§ **Entries shown**:
⟨

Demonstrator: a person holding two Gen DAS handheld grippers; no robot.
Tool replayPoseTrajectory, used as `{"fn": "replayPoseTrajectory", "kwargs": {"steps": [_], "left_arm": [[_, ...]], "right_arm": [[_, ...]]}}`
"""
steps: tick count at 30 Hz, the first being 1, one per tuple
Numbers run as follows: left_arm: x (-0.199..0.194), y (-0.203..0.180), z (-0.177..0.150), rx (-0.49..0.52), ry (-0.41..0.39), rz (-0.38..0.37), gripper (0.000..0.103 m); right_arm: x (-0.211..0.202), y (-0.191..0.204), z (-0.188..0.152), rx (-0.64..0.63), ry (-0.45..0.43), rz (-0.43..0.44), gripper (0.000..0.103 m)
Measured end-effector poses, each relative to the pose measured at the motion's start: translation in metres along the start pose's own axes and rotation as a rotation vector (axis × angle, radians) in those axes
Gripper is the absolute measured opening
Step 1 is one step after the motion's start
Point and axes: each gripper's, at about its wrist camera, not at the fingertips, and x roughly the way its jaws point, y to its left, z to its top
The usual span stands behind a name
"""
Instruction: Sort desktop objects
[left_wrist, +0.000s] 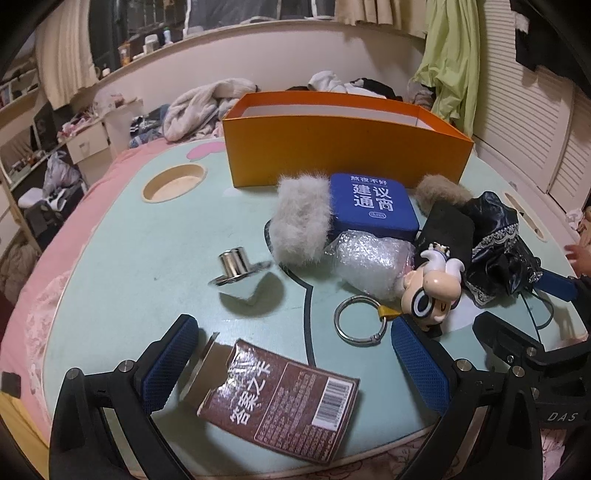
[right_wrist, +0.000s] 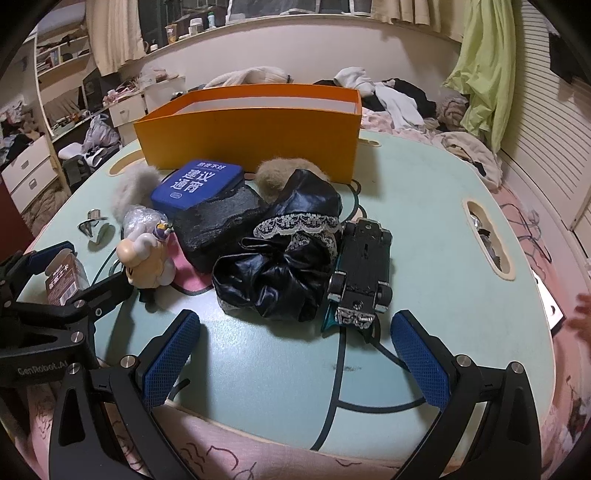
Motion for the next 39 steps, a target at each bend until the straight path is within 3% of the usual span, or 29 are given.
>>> {"fn": "replayPoseTrajectory", "kwargs": {"steps": [39], "left_arm": [[0.0074,0.0020,0.0070,0.021,0.004,-0.017,0.103]], "right_arm": [[0.0087,-0.0048,0.0029,-0.027,-0.006,0.029,0.103]]}}
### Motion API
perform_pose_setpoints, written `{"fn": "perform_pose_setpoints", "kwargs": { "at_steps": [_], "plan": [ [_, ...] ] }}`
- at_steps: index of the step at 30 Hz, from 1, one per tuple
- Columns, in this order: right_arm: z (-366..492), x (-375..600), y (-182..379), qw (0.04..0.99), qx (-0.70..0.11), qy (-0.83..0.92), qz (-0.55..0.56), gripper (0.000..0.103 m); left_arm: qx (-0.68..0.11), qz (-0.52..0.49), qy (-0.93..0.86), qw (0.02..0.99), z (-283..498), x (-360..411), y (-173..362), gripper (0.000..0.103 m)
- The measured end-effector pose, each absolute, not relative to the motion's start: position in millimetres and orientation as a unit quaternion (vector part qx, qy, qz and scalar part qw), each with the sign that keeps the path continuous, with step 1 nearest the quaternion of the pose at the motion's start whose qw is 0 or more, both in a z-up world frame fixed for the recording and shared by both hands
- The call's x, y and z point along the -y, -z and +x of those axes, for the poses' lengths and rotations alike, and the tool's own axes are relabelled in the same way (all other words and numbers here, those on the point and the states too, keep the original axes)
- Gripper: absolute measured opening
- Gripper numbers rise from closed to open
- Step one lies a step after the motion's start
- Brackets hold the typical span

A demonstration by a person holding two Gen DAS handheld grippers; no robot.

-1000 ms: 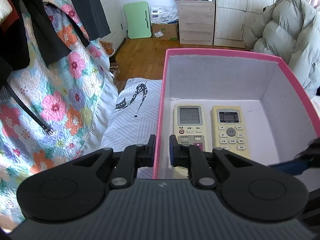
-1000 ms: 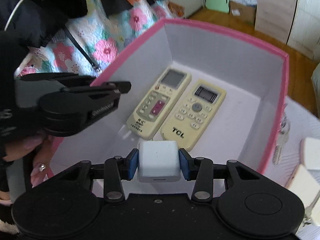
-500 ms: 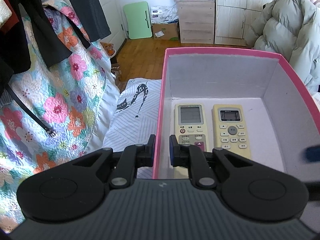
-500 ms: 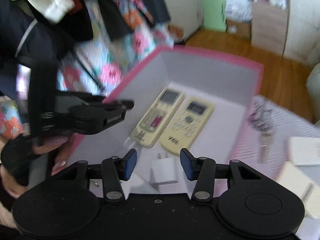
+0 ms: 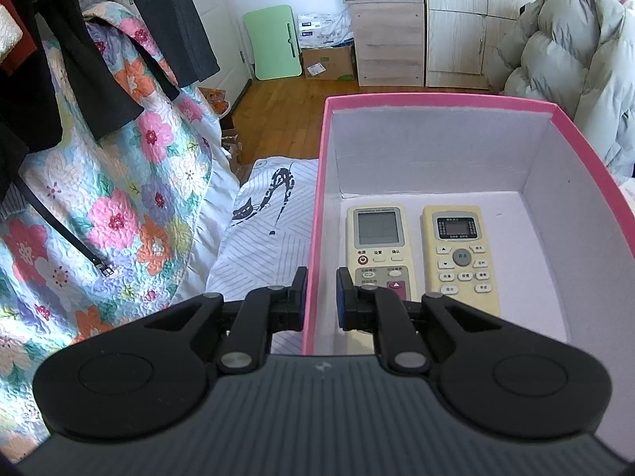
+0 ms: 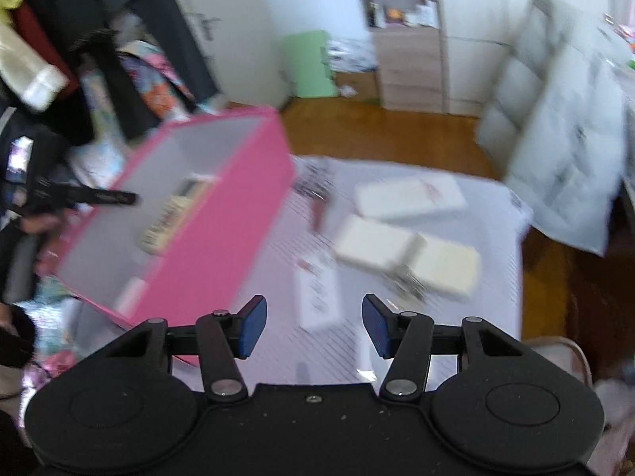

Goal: Organize rigid objects
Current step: 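Return the right tool to the table and grasp the large white charger, then carry the large charger into the pink box and open the right tool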

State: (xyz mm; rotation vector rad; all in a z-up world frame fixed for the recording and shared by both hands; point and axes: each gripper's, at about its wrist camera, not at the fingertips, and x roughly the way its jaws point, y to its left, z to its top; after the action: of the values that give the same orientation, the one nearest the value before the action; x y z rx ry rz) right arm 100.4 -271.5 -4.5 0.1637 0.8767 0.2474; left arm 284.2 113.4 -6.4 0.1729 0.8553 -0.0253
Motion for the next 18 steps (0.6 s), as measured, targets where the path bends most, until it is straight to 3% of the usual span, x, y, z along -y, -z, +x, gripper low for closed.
{"fn": "perform_pose_setpoints", "kwargs": {
  "at_steps": [4, 18],
  "plan": [
    [96.4, 280.7, 37.2, 0.898, -0.429, -0.07, 0.068, 0.068, -0.414, 0.082, 0.011, 0.906, 285.3, -113.8, 6.1, 0.012],
    [118.8, 269.6, 82.3, 0.883, -0.466, -0.054, 0.025, 0.068, -0.415, 0.091, 0.009, 0.905, 284.1, -109.8, 6.1, 0.012]
  ]
}}
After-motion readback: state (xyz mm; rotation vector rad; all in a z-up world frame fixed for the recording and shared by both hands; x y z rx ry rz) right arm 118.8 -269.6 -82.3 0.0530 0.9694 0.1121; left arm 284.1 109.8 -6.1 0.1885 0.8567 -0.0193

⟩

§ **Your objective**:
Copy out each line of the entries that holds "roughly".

§ **Task result**:
Point and axes: each gripper's, at about its wrist camera, not at the fingertips, and x roughly the way its jaws point, y to its left, z to its top
State: (xyz mm; rotation vector rad; all in a z-up world frame fixed for the recording and shared by both hands; point and axes: each gripper's, at about its wrist camera, not at the fingertips, and x roughly the way its jaws point, y to its left, z to its top; after the action: of the values that give the same orientation, the one nearest the value before the action; x y z rx ry rz) right arm 100.4 -271.5 -4.5 0.1637 0.8767 0.2474; left arm 284.2 113.4 -6.4 0.1729 0.8553 -0.0253

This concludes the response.